City Councilor Josh Zakim, who compares Massachusetts' voting policy to Alabama's, will run against Galvin next year.


Photo via AP/Charles Krupa

For more than 20 years, Secretary William Galvin has overseen Massachusetts’ elections, lobbyists, and public records. And now Boston City Councilor Josh Zakim says his time is up.

The 33-year-old Democrat will announce Tuesday his plans to run against Galvin, 67, who is also a Democrat, and was first elected to the office in 1994.

“Twenty-four years is a long time and I think we need to be looking at new ways of doing things,” Zakim told the State House News Service.

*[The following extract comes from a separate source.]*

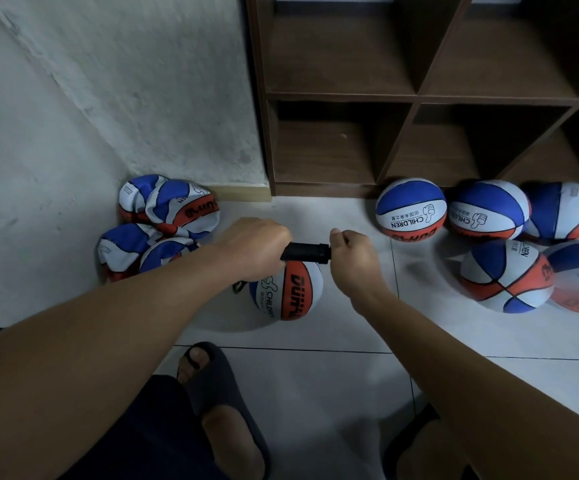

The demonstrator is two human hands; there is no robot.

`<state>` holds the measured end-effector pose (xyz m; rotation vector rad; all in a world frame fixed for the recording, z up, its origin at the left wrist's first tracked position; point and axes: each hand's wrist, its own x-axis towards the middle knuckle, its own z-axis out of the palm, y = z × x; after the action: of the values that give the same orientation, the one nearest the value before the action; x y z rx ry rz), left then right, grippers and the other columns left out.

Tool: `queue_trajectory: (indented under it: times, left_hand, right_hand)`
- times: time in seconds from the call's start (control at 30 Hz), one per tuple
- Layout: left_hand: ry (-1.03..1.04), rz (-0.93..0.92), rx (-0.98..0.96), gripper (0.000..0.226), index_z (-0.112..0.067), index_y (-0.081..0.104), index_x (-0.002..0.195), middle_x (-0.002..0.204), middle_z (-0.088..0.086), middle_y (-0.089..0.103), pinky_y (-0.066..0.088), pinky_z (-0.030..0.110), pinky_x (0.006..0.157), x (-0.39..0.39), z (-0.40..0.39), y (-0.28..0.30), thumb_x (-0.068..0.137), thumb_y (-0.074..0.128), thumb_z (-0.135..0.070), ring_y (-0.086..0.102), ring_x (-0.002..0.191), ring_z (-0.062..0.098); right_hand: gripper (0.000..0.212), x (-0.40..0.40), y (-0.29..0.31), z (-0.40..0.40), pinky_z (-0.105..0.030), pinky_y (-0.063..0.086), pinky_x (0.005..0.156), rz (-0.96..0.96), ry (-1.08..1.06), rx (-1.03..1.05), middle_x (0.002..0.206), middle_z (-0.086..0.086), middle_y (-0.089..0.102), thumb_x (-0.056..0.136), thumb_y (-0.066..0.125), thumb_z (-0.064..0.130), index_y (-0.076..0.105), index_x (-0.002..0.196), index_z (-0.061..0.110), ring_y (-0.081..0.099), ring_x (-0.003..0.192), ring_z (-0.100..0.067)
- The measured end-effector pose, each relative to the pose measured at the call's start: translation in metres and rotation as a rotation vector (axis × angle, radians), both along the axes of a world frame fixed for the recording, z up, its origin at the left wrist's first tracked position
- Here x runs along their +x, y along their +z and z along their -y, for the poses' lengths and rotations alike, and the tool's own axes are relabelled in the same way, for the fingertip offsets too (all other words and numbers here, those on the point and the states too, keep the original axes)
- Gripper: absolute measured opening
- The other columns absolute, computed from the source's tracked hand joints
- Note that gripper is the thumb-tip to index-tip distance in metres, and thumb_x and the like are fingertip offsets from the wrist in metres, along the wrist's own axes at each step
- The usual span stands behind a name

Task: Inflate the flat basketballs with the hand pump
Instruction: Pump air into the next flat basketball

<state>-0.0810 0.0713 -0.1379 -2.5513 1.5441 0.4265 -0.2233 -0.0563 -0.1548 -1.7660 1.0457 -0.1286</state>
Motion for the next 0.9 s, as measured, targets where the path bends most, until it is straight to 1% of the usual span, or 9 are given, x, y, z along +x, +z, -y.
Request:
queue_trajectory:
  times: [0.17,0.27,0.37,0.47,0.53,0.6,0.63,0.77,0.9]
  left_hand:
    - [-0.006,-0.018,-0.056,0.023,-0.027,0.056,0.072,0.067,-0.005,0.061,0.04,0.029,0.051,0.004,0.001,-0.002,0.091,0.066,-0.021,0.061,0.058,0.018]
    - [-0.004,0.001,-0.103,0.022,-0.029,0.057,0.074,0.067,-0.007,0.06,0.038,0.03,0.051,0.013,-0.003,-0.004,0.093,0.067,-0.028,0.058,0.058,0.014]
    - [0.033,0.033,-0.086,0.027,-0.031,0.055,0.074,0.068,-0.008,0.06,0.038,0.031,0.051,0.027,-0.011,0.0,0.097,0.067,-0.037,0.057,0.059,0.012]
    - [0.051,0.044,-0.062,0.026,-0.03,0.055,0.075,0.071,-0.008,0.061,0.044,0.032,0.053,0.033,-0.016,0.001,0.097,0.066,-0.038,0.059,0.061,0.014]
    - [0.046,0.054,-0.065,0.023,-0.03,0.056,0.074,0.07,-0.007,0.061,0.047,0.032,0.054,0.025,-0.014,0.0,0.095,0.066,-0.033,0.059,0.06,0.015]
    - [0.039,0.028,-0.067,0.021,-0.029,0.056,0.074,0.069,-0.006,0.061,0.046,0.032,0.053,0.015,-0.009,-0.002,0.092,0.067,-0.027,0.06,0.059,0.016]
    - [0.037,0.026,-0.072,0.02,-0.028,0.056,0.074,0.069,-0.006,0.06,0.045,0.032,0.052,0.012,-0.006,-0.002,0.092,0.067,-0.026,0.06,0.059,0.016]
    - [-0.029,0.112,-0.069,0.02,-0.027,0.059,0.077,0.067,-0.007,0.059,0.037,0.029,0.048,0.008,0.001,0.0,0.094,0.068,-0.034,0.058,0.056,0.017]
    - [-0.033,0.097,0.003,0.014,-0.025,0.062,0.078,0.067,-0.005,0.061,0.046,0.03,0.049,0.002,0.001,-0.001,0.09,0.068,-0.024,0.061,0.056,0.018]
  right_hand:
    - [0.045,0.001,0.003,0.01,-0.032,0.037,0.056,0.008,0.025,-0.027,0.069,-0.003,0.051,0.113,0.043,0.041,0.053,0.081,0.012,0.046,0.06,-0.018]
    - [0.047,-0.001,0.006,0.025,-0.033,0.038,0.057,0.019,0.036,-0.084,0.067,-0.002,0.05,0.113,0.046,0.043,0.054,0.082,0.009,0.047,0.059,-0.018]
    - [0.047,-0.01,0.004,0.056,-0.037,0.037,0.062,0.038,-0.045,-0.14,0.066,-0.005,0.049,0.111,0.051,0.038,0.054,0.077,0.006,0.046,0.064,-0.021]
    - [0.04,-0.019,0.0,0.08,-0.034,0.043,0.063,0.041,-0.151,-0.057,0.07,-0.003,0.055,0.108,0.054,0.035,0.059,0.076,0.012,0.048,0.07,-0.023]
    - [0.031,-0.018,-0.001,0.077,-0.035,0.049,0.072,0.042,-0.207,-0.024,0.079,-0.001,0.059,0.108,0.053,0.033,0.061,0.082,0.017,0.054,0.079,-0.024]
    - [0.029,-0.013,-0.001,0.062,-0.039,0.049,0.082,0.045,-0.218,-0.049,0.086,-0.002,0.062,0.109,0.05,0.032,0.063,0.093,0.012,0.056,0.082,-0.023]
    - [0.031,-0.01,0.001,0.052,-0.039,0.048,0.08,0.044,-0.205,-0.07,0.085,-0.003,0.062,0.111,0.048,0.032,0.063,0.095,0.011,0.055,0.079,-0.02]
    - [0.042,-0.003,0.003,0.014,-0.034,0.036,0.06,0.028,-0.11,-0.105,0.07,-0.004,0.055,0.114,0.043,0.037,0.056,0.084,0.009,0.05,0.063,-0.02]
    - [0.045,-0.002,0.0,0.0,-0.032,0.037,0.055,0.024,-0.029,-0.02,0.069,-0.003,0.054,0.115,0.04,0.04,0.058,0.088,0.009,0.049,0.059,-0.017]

Zakim, whose family lends its name to the Zakim Bridge, has just won re-election to his seat on Boston’s City Council after his first term. He serves on the Committee on Housing and Community Development and the special Committee on Civil Rights.

His platform includes an expansion of access to the vote via automatic and same-day voter registration. He has criticized Galvin for a requirement that voters be registered 20 days prior to an election, comparing that to policy one might find “in Alabama or someplace like that.”

He is pushing the message that Galvin has not been tough enough with Washington in the Trump era, and told the Salem News he thinks the office needs someone as confrontational as Maura Healey has been from the Attorney General’s office.

Zakim is not the only one running. Swampscott’s Brian Felder filed paperwork in July.

It’s been a decade since a Democrat has tried to take Galvin’s seat. Attorney John Bonifaz ran in 2006 but lost to Galvin, who claimed 68 percent of the vote.